Repeat all the data that appears below, keeping it exact.

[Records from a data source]

►

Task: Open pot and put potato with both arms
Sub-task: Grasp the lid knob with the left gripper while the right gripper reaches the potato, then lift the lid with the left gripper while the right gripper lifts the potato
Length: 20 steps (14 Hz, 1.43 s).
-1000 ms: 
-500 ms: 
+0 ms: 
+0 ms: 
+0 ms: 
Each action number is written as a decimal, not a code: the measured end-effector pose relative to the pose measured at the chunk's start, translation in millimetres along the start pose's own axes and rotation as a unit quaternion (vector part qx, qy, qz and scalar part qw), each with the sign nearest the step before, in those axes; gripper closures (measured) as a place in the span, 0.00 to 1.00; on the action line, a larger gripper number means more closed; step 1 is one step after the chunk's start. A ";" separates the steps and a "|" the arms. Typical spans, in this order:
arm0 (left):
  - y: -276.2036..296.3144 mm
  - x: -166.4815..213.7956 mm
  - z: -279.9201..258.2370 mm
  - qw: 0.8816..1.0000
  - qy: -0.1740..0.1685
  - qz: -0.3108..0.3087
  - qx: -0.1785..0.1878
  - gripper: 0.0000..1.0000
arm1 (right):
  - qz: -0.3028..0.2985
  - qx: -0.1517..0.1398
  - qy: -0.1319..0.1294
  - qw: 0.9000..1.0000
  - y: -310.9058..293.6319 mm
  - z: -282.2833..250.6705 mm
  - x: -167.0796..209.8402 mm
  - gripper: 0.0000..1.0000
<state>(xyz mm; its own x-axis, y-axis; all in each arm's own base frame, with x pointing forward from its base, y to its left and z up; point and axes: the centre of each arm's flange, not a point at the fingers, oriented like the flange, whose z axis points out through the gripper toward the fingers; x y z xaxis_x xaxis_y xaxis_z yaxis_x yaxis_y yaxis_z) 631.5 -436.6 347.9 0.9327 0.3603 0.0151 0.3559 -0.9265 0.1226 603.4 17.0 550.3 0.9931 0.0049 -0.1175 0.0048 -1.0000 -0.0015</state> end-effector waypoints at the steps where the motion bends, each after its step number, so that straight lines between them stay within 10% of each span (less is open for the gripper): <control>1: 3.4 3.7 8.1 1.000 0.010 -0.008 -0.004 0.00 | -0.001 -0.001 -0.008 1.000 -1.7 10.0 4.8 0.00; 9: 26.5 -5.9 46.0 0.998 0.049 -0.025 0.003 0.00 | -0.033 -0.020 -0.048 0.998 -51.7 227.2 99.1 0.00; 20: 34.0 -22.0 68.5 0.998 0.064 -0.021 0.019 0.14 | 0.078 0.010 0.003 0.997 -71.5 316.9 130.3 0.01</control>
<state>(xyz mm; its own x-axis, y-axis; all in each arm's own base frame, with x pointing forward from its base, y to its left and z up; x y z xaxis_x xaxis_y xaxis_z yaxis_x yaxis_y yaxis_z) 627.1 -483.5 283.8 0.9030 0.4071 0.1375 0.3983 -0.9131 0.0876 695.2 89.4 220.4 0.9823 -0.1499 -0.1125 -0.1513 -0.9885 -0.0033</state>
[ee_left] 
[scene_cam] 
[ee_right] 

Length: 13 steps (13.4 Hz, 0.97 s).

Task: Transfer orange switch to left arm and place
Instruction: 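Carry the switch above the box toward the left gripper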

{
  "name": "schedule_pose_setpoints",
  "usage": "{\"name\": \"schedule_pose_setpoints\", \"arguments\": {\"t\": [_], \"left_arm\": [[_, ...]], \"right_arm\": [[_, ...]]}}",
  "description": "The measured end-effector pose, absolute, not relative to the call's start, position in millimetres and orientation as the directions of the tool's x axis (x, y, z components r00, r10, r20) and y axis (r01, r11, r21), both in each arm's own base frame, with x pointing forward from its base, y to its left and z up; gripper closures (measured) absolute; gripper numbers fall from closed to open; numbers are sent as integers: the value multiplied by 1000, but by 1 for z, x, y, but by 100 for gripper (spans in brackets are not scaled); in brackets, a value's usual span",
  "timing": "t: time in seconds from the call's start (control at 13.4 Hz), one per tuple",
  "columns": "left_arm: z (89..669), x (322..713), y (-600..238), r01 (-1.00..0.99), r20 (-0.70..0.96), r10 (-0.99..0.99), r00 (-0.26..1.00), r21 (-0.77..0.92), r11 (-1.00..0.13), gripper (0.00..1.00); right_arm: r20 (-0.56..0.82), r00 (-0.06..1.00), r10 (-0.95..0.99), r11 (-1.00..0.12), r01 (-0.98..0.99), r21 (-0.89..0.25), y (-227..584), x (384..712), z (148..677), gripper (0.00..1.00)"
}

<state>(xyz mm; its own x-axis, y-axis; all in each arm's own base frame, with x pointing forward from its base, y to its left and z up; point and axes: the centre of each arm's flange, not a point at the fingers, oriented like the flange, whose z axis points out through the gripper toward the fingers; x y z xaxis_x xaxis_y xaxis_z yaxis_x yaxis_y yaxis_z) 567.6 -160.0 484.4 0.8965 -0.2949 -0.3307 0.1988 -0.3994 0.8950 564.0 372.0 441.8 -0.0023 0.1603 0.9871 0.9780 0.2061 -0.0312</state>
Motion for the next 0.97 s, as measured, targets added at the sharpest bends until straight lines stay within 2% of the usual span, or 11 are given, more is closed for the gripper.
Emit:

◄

#### [FINAL ANSWER]
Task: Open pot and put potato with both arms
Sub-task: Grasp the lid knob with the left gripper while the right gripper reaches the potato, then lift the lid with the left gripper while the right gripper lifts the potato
Length: 20 steps (14 Hz, 1.43 s).
-1000 ms: 
-500 ms: 
+0 ms: 
+0 ms: 
+0 ms: 
Each action number is written as a decimal, not a code: the measured end-effector pose relative to the pose measured at the chunk's start, translation in millimetres along the start pose's own axes and rotation as a unit quaternion (vector part qx, qy, qz and scalar part qw), each with the sign nearest the step before, in those axes; gripper closures (measured) as a place in the span, 0.00 to 1.00; on the action line, a larger gripper number means more closed; step 1 is one step after the chunk's start. A ";" separates the steps and a "|" the arms. Typical spans, in this order:
arm0 (left):
  - y: -276.2036..296.3144 mm
  - x: -166.4815..213.7956 mm
  - z: -279.9201..258.2370 mm
  - qw: 0.8816..1.0000
  - qy: -0.1740..0.1685
  - qz: -0.3108..0.3087
  - qx: -0.1785..0.1878
  - gripper: 0.0000..1.0000
arm1 (right):
  - qz: -0.3028..0.2985
  - qx: -0.1517..0.1398
  - qy: -0.1319..0.1294
  - qw: 0.9000..1.0000
  - y: -310.9058..293.6319 mm
  - z: -282.2833..250.6705 mm
  - x: -167.0796..209.8402 mm
  - gripper: 0.0000..1.0000
<state>(xyz mm; its own x-axis, y-axis; all in each arm's own base frame, with x pointing forward from its base, y to its left and z up; point and axes: the centre of each arm's flange, not a point at the fingers, oriented like the flange, whose z axis points out through the gripper toward the fingers; x y z xaxis_x xaxis_y xaxis_z yaxis_x yaxis_y yaxis_z) 631.5 -436.6 347.9 0.9327 0.3603 0.0151 0.3559 -0.9265 0.1226 603.4 17.0 550.3 0.9931 0.0049 -0.1175 0.0048 -1.0000 -0.0015</state> end-effector waypoints at the steps where the motion bends, each after its step number, so that straight lines between them stay within 10% of each span (less is open for the gripper): <control>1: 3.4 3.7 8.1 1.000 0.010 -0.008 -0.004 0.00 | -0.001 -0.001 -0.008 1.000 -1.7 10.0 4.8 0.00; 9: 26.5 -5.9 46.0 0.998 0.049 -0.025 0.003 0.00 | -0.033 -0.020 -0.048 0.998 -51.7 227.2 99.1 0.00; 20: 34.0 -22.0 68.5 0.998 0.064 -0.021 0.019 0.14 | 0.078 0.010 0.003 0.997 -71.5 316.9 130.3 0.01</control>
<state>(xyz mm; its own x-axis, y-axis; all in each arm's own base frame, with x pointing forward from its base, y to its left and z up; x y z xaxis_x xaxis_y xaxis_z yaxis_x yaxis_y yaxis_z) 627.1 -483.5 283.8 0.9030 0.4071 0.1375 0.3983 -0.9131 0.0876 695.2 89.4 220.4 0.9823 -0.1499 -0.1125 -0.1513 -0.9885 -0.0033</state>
[ee_left] 
[scene_cam] 
[ee_right] 

Length: 13 steps (13.4 Hz, 0.97 s).

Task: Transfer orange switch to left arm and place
Instruction: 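Carry the switch above the box toward the left gripper
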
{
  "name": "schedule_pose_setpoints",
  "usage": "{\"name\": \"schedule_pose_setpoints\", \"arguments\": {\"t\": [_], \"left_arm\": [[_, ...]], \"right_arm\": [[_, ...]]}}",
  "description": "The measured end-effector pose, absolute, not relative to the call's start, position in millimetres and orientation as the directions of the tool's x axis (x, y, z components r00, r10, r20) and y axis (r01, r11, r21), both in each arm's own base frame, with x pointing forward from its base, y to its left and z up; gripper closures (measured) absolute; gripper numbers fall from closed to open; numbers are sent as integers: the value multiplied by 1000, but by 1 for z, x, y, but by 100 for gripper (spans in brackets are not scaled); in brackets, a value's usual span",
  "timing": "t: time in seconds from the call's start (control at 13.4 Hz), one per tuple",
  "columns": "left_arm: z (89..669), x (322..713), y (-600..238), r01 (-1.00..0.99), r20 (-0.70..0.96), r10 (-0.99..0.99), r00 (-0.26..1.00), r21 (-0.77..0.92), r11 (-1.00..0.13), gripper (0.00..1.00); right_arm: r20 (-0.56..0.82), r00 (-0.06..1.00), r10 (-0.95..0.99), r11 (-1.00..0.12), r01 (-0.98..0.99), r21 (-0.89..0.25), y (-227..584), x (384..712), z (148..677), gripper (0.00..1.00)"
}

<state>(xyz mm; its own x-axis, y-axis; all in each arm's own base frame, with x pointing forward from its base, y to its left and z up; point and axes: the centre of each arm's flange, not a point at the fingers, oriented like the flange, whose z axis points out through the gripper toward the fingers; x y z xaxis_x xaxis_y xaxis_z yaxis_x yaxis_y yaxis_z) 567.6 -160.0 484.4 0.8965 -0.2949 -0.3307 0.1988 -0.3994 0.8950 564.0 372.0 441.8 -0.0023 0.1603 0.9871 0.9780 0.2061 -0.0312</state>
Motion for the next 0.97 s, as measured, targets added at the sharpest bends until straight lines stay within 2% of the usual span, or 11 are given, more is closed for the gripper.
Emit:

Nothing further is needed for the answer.